O processo de canonização do Monsenhor Domingos Chohachi Nakamura, que atuou no interior de São Paulo, avançou e chegou ao Vaticano na quarta-feira (8). Quase um século após sua morte, a história e o legado do religioso mobilizam fiéis e a própria Igreja Católica.
O material foi levado a Roma pelo vice-postulador da causa, padre Leandro César Martins, encerrando uma etapa que envolveu anos de investigação histórica conduzida pela Diocese de Presidente Prudente. O processo agora entra na fase romana, onde a documentação será analisada tecnicamente.
O padre Jurandir Severino de Lima, notário do processo, destacou a importância dessa etapa:
““Eles vão analisar isso e possivelmente chegarão a um veredito […] Hoje tudo depende de Roma.””
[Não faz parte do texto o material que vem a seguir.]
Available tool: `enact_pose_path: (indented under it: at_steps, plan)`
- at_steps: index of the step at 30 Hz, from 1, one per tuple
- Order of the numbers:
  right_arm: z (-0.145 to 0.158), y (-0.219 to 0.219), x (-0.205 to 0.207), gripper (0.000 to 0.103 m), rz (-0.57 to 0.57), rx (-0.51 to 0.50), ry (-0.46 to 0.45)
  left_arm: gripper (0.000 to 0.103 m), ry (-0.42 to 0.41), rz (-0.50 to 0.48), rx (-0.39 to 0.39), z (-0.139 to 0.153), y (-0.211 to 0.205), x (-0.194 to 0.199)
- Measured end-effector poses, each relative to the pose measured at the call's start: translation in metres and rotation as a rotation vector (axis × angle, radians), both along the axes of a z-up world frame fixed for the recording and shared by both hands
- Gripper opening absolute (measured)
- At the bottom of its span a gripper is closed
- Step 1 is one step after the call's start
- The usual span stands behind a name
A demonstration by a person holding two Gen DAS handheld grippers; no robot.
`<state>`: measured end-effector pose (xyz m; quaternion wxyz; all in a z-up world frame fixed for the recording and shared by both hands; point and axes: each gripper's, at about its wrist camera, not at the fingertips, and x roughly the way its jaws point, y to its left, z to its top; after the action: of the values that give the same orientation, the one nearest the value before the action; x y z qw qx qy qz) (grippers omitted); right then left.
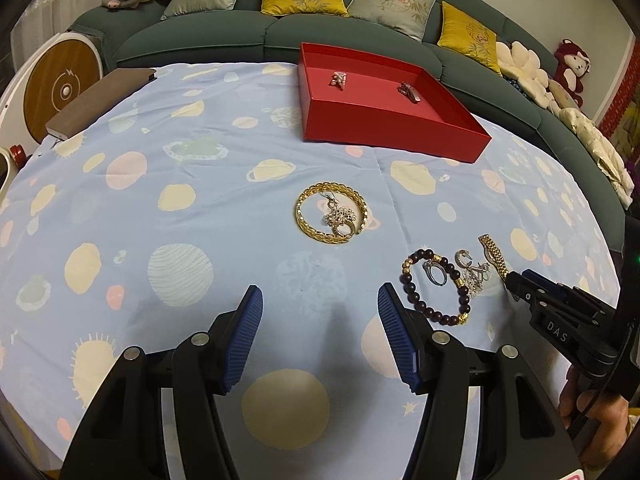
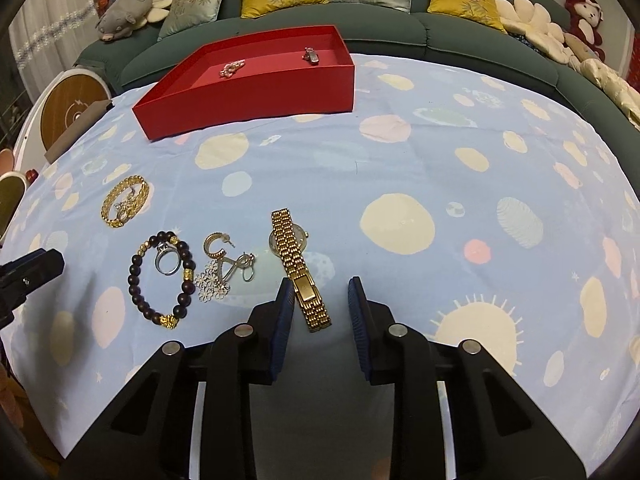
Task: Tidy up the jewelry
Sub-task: 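Grasp the gold watch with the right tool while the left tool grasps the dark bead bracelet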
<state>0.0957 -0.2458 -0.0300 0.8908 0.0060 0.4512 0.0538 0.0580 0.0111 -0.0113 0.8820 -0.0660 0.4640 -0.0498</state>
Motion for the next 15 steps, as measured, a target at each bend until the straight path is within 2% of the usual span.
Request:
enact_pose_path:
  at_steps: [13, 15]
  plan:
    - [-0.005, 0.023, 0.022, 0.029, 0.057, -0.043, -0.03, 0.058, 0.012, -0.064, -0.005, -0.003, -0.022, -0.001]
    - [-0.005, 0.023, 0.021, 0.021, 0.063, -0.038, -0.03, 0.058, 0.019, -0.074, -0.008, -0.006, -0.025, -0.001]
Monsenhor Nakamura, conhecido como o “Apóstolo dos Imigrantes Japoneses”, nasceu em 1865 em Nagasaki, Japão, e chegou ao Brasil em 1923. Ele se destacou por sua dedicação aos imigrantes japoneses e pela vida simples que levava, morando em uma casa de madeira e utilizando diferentes meios de locomoção para atender comunidades.
O religioso morreu em 14 de março de 1940, em Álvares Machado, onde foi sepultado no cemitério municipal, evidenciando o respeito e a admiração da comunidade. O processo de canonização, que começou com a Pastoral Nipo-Brasileira, é rigoroso e dividido em etapas que avaliam a vida e possíveis milagres atribuídos ao candidato.
Atualmente, Monsenhor Nakamura é considerado Servo de Deus. O próximo passo é o reconhecimento das virtudes heroicas, que pode levá-lo ao título de Venerável.
““Todo o processo de beatificação do Monsenhor Nakamura é montado em cima das virtudes heroicas de um cristão”,”
afirmou o padre Jurandir.
Se declarado Venerável, a Igreja aguardará a comprovação de um milagre atribuído à sua intercessão para a beatificação. O processo segue sob análise do Vaticano, e relatos de graças alcançadas por fiéis continuam a ser acompanhados.